I answered for him. “Clothing taken from bodies at Resyk. Used to be that the Resyk centres just incinerated the stiffs’ shoes and clothing, but then they started using it as landfill. Some people steal the clothes from the landfills and sell them. It was actually quite the fashion for a while. I remember—” I caught the look in Holland’s eye. “Sorry. Go on.”
Holland said, “I asked the old guy if he needed help getting the stuff, and he said, ‘Yeah, maybe. Not easy work, though. You strong?’ I said, ‘I am, but it’s not me looking for the job. It’s my brother Broderick here.’
“And then Broderick said, ‘It’s about drokkin’ time!’”
Kurya said, “So he had not lost the ability to speak?”
“No. No, he hadn’t. I asked him what the hell was going on, and he told me that seventeen years earlier, the night before that first morning, just before he went to bed… We’d been joking about someone we knew. He didn’t even remember who it was, but that’s not important. What is important is that we both said, ‘Yeah, that guy’s insane!’ at the same time. And… and then I said, ‘Jinx.’”
We all stared at Holland.
Schiller muttered, “Stomm…”
I said, “No way. No way he kept that up for seventeen years!”
Holland said, “He did. Stubborn little drokker. That was the rule, see. Two of you say the same thing at the same time, then if one of you says ‘jinx’ before either of you say anything else, then the other one can’t speak until the first one says their name.”
Schiller asked, “In all that time you never said his name?

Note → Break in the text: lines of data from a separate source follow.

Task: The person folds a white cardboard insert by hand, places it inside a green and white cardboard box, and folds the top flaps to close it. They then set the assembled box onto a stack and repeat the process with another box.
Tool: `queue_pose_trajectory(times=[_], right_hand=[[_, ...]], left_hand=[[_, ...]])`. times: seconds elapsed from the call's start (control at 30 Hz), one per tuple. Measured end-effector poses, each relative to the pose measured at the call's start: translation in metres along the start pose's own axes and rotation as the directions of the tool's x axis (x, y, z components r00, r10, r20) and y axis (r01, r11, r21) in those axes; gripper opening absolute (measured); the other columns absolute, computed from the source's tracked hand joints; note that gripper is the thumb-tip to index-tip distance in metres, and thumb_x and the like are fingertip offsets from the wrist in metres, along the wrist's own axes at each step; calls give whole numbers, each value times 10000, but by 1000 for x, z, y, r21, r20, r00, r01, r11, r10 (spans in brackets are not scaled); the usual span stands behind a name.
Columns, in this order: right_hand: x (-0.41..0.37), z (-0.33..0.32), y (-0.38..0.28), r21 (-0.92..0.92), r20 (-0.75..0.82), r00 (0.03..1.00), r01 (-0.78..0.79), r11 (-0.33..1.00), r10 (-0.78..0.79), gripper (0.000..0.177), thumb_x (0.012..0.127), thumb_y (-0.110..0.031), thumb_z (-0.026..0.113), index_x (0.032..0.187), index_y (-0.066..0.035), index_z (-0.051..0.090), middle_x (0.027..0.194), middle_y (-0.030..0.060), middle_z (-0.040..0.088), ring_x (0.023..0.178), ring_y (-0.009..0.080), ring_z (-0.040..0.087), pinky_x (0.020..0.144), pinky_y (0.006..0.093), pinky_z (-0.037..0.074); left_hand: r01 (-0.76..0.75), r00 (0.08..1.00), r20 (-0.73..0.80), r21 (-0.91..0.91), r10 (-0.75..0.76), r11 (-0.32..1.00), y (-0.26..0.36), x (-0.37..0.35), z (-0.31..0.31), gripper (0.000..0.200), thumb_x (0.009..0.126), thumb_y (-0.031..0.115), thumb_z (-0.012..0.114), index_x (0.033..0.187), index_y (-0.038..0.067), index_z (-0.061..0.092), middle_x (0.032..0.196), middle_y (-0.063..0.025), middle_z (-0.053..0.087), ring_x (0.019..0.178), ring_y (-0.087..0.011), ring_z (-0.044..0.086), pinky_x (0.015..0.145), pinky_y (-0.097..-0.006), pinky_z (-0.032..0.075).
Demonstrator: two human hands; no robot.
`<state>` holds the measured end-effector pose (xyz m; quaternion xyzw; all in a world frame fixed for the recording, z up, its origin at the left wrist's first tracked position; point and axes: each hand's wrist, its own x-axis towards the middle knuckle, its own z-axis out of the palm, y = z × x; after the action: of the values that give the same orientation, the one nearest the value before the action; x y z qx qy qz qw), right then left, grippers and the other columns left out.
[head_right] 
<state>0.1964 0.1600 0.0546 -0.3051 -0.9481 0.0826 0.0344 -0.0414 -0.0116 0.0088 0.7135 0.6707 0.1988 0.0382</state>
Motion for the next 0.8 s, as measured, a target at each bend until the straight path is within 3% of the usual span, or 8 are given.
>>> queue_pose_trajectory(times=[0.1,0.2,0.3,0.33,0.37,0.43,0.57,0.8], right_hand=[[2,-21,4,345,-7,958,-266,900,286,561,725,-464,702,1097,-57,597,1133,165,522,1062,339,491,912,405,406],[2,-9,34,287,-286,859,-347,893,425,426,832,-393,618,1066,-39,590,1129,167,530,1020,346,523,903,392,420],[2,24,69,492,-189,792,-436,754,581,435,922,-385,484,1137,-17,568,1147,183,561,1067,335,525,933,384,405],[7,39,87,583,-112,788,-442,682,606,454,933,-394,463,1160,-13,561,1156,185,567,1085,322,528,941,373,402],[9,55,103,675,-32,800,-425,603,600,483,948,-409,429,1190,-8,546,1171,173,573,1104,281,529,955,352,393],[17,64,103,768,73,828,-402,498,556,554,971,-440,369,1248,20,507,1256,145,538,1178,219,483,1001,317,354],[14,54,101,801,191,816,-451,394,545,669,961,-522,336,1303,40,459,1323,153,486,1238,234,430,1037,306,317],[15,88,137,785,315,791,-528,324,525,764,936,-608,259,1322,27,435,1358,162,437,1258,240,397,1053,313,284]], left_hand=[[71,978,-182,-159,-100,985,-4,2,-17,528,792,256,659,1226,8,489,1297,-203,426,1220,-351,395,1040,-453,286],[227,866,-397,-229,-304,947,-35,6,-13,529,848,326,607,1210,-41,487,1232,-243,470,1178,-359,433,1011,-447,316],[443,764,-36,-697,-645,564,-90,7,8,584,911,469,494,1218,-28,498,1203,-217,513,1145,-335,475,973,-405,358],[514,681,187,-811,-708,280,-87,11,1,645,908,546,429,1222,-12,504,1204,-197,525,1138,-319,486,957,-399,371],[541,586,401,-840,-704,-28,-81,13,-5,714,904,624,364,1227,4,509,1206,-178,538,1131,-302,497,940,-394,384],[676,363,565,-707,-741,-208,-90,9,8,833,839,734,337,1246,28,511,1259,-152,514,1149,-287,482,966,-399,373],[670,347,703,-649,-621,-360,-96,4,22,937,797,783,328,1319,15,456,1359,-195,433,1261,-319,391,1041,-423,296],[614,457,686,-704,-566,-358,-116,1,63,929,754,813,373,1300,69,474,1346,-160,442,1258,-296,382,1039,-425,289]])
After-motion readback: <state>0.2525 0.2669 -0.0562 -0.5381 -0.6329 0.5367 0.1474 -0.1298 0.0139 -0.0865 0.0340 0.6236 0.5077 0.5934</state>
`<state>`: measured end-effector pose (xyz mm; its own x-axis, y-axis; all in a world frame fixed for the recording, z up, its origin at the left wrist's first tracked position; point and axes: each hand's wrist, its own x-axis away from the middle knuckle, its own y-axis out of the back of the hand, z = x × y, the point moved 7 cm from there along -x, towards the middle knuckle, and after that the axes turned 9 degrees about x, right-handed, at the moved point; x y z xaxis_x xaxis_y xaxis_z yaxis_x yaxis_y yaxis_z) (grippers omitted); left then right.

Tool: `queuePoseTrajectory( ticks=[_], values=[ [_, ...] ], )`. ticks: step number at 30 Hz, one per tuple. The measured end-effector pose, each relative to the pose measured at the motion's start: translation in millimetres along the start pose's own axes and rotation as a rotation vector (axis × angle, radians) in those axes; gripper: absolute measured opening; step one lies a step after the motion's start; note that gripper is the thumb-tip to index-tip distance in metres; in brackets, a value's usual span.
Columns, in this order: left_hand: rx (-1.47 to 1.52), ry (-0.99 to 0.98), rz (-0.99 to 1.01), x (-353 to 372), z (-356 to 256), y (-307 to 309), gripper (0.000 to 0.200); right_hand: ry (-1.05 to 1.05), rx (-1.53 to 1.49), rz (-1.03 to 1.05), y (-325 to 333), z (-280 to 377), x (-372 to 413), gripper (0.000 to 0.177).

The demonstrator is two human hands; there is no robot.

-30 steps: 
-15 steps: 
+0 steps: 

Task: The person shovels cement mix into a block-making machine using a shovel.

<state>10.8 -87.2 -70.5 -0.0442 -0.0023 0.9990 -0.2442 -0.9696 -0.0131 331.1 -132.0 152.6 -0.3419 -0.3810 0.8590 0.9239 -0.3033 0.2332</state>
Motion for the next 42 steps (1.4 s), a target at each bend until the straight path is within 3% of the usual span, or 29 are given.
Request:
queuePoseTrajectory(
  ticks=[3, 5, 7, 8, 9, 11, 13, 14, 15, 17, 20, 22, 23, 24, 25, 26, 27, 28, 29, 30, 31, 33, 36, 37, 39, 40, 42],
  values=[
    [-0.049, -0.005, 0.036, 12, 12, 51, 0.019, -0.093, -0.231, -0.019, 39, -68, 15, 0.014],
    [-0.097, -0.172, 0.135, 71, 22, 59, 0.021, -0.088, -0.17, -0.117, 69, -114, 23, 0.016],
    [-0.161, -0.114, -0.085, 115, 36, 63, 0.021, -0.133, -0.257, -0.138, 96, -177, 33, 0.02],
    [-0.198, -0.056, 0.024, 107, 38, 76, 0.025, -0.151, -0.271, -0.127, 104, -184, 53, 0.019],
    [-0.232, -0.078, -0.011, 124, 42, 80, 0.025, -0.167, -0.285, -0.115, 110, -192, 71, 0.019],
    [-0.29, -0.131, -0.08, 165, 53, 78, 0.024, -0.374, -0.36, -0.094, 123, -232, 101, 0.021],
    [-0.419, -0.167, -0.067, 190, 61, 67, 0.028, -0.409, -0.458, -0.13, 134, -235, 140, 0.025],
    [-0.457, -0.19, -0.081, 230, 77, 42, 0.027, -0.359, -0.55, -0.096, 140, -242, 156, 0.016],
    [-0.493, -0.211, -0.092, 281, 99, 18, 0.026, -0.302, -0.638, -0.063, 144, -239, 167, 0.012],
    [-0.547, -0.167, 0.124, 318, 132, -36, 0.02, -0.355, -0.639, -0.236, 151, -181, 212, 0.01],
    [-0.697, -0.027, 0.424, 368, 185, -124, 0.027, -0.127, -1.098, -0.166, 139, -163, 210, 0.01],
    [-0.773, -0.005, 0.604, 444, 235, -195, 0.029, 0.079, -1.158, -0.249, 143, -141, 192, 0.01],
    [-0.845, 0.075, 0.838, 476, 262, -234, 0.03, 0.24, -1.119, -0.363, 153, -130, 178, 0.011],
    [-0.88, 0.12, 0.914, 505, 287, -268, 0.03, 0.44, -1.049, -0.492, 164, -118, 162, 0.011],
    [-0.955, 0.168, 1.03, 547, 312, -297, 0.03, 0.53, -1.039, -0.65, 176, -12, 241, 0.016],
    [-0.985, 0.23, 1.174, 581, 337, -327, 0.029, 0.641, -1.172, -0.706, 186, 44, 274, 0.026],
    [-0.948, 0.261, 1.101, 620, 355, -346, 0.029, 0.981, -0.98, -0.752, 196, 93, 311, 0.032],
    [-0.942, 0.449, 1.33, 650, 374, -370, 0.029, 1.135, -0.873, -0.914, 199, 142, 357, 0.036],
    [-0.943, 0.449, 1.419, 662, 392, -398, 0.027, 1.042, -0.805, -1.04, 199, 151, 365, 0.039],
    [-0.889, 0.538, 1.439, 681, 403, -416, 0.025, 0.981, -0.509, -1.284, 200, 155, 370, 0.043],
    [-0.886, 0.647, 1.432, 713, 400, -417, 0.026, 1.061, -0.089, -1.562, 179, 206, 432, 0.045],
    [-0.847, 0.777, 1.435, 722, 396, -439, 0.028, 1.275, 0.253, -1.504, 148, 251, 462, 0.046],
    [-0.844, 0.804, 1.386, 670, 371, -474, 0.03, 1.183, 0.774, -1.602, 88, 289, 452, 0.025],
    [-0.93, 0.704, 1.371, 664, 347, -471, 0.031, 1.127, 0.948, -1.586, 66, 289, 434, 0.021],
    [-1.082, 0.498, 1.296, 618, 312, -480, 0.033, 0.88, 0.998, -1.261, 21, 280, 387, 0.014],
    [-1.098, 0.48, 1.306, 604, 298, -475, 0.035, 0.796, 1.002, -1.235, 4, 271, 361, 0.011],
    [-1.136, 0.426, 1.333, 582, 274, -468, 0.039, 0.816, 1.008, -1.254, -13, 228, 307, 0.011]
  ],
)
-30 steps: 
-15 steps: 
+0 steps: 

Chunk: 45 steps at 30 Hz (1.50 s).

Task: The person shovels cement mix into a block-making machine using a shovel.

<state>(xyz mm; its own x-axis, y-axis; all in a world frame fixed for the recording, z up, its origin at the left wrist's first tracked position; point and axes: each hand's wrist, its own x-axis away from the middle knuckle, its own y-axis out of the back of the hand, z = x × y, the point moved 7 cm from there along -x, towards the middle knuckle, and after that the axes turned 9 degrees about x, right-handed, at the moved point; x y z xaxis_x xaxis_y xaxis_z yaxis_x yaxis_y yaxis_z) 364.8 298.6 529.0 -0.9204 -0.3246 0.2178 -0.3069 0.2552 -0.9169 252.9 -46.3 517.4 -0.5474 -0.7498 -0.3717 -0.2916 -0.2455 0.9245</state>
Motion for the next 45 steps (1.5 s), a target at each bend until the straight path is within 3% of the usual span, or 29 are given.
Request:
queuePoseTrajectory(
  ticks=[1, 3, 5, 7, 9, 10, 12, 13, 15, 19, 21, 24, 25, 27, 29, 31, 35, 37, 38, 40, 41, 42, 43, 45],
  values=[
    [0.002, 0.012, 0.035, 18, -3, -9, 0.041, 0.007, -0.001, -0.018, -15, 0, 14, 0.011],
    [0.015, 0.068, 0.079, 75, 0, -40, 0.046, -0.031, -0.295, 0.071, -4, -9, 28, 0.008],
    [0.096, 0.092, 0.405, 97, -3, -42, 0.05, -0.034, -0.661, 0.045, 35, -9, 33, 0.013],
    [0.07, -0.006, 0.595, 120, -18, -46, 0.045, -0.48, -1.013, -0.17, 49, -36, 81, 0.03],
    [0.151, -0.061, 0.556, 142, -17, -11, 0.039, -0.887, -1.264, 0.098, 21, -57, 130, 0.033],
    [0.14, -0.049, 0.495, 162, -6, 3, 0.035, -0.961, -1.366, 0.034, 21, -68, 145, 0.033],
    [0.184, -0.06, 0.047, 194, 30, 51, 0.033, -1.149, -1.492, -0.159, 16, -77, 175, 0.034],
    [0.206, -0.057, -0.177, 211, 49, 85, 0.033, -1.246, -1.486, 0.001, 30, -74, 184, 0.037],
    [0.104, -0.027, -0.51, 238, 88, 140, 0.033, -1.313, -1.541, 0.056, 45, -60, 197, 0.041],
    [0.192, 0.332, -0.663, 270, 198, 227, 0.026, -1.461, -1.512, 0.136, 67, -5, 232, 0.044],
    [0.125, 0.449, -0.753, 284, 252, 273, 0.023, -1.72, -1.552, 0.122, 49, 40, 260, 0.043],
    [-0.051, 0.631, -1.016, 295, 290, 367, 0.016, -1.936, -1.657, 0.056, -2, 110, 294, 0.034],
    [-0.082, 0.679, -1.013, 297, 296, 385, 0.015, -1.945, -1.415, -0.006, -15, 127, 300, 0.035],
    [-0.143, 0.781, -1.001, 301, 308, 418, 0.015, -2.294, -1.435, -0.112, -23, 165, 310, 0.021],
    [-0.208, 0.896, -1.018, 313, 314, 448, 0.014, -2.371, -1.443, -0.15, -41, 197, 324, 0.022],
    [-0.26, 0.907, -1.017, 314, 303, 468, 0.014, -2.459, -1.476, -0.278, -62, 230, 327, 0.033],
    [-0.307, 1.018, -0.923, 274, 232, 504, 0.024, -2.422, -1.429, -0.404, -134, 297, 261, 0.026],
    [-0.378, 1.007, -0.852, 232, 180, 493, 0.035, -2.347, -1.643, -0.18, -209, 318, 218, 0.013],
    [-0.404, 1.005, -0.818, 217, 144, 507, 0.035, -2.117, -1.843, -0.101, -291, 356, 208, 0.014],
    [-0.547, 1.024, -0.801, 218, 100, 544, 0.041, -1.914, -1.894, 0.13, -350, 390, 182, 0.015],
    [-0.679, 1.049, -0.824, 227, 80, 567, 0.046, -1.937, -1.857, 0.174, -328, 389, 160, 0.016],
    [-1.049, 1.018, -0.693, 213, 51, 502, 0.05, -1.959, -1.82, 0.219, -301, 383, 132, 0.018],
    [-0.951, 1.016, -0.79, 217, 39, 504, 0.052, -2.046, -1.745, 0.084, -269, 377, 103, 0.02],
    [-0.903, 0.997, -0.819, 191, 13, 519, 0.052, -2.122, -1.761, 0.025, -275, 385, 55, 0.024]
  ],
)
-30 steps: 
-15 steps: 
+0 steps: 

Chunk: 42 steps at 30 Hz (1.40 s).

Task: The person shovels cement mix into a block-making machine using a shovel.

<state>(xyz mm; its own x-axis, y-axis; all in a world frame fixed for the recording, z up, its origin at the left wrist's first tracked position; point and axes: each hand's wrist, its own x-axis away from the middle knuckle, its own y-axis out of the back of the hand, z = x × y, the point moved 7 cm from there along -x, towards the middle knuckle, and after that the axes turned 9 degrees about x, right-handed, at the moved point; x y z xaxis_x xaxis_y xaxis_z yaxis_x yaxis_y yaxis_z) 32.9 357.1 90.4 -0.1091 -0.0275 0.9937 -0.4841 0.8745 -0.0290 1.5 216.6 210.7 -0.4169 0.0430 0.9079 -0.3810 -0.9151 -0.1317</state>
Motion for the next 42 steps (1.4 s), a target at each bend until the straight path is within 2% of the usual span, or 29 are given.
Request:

Not even when you were speaking to a doctor about him?”
“Sure I did, but apparently not when he was around to hear me use it. He said I’d just referred to him as ‘my brother.’” Holland stared down at his hands. “I’d put my entire life aside and spent every credit we had trying to find out what was wrong with him and he could have put a stop to it at any time with a note on a scrap of paper. So I hit him. And I couldn’t stop. He was long dead by the time the Judges came, and even then they had to shoot me to get me away from him.”
No one could think of anything to say after that.